It's a hard lesson learned. In speaking about the Phillips Report,
which was written by Sam [Samuel C.] Phillips, you initially wanted
him to be a representative on that investigation board, but Joe [Joseph
F.] Shea felt that he should be the representative. Can you tell us
a little bit about that situation?
Joe, of course, is the person responsible for the capsule. It was
a question as to who was the best person for the investigation. Joe
knew so much about it, it made sense for him to be on the investigating
committee. He knew all the interior problems more than anyone else
did. In retrospect, I wish that I had had Sam serve on it instead
of Joe, because Joe got so deeply emotionally involved that he lost—well,
he really had a nervous breakdown, and that created a whole host of
personal problems for him and for us as well. Because of that situation
we had to replace him. Very difficult. He was a friend, a very good
friend, of mine, and one of the most brilliant people I've ever known.
Yet he became too involved, too emotionally upset about it, that he
just became unable to do the kind of constructive things that we needed
at the time. Spent too much time worrying about what had happened,
not enough about how to get from where we were to where we needed
But the program did continue. I want to go back just a little bit
and talk about some more positive things, hopefully. You were the
one responsible for deciding on the all-up testing procedure.
Can you tell us a little bit about how you came to that decision?

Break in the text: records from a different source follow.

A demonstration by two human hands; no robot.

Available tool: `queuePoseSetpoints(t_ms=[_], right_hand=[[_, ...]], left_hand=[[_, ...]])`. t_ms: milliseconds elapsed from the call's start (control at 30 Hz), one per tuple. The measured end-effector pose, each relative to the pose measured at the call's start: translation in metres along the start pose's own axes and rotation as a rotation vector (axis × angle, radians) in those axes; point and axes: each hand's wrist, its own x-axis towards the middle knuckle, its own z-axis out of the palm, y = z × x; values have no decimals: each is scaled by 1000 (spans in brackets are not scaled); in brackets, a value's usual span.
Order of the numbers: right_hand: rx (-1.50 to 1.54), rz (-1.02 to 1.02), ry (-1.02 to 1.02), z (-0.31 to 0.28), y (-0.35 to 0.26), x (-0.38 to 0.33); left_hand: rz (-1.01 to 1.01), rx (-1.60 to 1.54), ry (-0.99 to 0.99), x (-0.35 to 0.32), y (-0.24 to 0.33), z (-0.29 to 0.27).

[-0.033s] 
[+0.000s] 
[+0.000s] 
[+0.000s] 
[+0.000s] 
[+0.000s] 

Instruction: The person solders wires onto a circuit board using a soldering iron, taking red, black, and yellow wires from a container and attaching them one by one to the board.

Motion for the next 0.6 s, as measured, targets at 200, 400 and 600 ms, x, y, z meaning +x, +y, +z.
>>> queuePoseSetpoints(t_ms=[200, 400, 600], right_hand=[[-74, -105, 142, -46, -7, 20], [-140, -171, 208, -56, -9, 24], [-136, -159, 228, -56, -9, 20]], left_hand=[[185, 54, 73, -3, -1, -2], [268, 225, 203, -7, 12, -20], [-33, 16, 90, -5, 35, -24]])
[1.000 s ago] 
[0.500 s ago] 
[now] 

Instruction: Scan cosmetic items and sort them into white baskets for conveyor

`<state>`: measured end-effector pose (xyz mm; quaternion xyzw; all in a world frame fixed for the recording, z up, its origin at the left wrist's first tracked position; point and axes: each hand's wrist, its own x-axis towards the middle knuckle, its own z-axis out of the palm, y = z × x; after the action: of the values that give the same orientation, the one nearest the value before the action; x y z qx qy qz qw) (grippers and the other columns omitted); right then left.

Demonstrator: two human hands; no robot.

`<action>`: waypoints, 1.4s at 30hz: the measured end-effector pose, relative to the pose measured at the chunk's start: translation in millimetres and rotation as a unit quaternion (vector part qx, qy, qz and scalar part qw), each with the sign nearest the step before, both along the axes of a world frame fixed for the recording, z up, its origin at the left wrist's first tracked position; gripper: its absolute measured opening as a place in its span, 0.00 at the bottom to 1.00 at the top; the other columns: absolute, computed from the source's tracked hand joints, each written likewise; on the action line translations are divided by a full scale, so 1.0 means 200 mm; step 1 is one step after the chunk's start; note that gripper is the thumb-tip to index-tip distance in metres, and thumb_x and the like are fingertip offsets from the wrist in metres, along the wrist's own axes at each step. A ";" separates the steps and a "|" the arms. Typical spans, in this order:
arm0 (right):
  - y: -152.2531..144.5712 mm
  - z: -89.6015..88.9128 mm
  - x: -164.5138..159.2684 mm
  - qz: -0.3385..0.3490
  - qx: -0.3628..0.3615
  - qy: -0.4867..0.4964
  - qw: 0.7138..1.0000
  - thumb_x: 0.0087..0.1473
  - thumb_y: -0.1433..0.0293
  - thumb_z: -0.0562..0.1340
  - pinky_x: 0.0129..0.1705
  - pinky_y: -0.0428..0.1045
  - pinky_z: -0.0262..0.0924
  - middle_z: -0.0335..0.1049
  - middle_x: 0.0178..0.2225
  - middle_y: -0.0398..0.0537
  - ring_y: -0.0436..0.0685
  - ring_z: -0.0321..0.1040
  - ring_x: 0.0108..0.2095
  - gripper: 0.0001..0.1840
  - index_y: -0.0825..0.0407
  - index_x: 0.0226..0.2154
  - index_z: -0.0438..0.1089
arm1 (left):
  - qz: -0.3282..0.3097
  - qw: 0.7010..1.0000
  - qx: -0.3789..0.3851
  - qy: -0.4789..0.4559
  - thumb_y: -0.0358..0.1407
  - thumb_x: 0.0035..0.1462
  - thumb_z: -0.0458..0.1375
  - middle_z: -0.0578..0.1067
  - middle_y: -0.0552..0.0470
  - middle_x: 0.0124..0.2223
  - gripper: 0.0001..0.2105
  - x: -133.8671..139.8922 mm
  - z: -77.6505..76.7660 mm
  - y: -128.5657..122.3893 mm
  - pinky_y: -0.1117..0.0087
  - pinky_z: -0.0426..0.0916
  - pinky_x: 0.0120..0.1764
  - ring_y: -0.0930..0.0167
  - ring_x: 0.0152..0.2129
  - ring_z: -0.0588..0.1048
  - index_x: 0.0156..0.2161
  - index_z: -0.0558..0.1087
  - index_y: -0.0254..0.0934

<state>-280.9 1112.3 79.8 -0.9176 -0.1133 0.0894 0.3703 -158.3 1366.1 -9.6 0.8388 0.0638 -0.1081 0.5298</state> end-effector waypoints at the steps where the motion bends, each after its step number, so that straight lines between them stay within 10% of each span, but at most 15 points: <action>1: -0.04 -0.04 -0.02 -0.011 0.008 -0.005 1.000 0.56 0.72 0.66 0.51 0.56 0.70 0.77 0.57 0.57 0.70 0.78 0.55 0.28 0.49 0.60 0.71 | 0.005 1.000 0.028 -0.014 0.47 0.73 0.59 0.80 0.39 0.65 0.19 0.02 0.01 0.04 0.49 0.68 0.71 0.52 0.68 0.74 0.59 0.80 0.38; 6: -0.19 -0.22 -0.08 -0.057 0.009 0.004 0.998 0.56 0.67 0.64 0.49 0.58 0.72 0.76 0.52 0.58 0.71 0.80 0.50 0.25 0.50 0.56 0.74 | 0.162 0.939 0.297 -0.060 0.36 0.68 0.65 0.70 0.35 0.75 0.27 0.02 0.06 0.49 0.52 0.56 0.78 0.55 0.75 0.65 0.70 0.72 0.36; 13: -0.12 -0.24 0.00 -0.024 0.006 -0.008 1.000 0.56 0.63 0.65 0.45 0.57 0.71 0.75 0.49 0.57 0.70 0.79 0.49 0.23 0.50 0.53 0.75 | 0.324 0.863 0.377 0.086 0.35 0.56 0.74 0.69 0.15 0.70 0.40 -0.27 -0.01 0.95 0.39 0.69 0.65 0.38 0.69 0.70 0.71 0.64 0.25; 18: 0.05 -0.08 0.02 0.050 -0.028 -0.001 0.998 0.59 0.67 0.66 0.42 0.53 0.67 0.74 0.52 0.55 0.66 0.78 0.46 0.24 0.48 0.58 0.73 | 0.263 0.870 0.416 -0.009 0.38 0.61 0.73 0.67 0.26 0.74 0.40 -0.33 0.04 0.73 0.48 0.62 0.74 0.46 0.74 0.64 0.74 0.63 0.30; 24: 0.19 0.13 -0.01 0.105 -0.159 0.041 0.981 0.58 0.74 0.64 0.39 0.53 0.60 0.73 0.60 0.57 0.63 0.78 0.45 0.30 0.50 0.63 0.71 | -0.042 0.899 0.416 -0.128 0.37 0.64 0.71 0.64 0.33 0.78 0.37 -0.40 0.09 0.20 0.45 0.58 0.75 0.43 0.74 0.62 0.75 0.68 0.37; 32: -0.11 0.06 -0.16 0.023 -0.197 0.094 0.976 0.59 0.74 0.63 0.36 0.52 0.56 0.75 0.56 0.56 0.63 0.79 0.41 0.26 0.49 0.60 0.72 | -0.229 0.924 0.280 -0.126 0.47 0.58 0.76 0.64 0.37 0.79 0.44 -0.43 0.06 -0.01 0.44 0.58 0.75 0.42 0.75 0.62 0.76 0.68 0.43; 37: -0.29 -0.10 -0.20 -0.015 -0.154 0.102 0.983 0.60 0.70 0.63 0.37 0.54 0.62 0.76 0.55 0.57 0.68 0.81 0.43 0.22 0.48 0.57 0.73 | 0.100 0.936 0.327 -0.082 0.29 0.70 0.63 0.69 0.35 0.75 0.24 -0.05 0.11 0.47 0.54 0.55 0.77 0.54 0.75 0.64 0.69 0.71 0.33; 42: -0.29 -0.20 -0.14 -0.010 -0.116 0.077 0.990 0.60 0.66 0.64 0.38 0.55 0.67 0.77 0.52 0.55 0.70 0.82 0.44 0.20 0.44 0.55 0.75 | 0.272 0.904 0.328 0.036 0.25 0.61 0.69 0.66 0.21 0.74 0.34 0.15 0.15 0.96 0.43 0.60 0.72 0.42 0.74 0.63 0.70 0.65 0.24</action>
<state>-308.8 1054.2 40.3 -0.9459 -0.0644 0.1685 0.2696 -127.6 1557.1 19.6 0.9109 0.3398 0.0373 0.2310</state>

Oh, it was easy. You just looked at the schedule, and you could see
that if you went through the test program that Marshall [Space Flight
Center] had laid out for the launch vehicle, that you weren't going
to be landing on the moon in the decade. I don't think that anyone
really who had been involved in the program disagreed with that. I
don't know that that time they were all that convinced that we they
were going to be able to land on the moon in the decade.
Did you convince Dr. von Braun and his associates that that was a
That was an interesting move, I must say, and it was also necessary
to convince Bob Gilruth and his associates that it was a reasonable
idea, because they weren't used to doing that either. But Werner probably
had the more vocal opposition.
It was easy. You laid out the program and then—well, we started
with what we had, and then we spent some time working with the centers,
because by now I had the program offices in place, or at least beginning
to be in place, and so we laid out a schedule that made sense. Looking,
from my experience in flying these things, it was clear that you're
much more likely to have a failure on the second stage than you are
on the first stage, because you spend more time on the first stage
than you do on the second stage, and so on and on and on.
We were in production on these things, so we were bringing everything
together as rapidly as we could and in a sequence that would get them
all together at the same time. So it didn't make much sense to fly
the first stage and then fly it with the second stage, or fly the
second stage separately, which was also proposed, and so on. By the
time you had to do all of the work necessary to fly a single stage
by itself, you hadn't really done the work you needed to fly the whole
stack. If you lost a vehicle, you were likely to lose it at any stage
so you might as well go as far as you can and find out where the problems
are. At least that was my philosophy at the time. Still is.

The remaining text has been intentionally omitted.